The whole listing is to be retyped exactly as it appears.

RAW DATA |

-----

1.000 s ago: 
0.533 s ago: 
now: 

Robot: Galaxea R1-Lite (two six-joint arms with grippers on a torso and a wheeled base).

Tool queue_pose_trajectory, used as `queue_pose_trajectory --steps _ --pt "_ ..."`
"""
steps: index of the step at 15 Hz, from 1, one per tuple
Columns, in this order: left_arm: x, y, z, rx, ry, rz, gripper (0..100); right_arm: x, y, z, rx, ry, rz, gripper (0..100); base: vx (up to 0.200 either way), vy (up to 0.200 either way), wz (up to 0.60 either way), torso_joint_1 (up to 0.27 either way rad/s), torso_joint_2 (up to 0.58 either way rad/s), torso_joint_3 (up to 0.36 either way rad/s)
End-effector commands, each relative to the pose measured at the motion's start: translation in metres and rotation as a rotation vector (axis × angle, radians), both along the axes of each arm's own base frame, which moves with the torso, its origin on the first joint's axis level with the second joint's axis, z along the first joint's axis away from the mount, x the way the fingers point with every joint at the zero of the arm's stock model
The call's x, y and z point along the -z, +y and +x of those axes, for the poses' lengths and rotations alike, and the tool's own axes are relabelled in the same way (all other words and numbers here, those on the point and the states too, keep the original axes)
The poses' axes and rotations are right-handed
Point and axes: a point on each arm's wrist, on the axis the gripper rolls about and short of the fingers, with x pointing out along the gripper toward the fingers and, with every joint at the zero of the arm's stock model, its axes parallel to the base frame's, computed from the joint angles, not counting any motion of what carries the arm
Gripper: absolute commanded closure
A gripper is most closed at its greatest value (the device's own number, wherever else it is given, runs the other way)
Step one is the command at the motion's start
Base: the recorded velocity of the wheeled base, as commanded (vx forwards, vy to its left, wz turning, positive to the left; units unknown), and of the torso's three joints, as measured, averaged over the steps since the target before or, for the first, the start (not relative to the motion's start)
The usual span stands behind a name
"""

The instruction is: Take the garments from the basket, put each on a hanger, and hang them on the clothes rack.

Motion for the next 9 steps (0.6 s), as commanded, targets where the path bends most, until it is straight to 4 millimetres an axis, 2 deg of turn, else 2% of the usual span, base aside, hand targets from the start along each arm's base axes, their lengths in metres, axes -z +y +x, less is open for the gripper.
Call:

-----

ANSWER TO THIS TASK |
1.000 s ago: 
0.533 s ago: 
now: 

Robot: Galaxea R1-Lite (two six-joint arms with grippers on a torso and a wheeled base).

Tool queue_pose_trajectory, used as `queue_pose_trajectory --steps _ --pt "_ ..."`
"""
steps: index of the step at 15 Hz, from 1, one per tuple
Columns, in this order: left_arm: x, y, z, rx, ry, rz, gripper (0..100); right_arm: x, y, z, rx, ry, rz, gripper (0..100); base: vx (up to 0.200 either way), vy (up to 0.200 either way), wz (up to 0.60 either way), torso_joint_1 (up to 0.27 either way rad/s), torso_joint_2 (up to 0.58 either way rad/s), torso_joint_3 (up to 0.36 either way rad/s)
End-effector commands, each relative to the pose measured at the motion's start: translation in metres and rotation as a rotation vector (axis × angle, radians), both along the axes of each arm's own base frame, which moves with the torso, its origin on the first joint's axis level with the second joint's axis, z along the first joint's axis away from the mount, x the way the fingers point with every joint at the zero of the arm's stock model
The call's x, y and z point along the -z, +y and +x of those axes, for the poses' lengths and rotations alike, and the tool's own axes are relabelled in the same way (all other words and numbers here, those on the point and the states too, keep the original axes)
The poses' axes and rotations are right-handed
Point and axes: a point on each arm's wrist, on the axis the gripper rolls about and short of the fingers, with x pointing out along the gripper toward the fingers and, with every joint at the zero of the arm's stock model, its axes parallel to the base frame's, computed from the joint angles, not counting any motion of what carries the arm
Gripper: absolute commanded closure
A gripper is most closed at its greatest value (the device's own number, wherever else it is given, runs the other way)
Step one is the command at the motion's start
Base: the recorded velocity of the wheeled base, as commanded (vx forwards, vy to its left, wz turning, positive to the left; units unknown), and of the torso's three joints, as measured, averaged over the steps since the target before or, for the first, the start (not relative to the motion's start)
The usual span stands behind a name
"""

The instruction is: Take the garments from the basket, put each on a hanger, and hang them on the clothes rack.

Motion for the next 9 steps (0.6 s), as commanded, targets where the path bends most, until it is straight to 4 millimetres an axis, 2 deg of turn, else 2% of the usual span, base aside, hand targets from the start along each arm's base axes, their lengths in metres, axes -z +y +x, less is open for the gripper.
Call:

There is nothing else to add to the answer.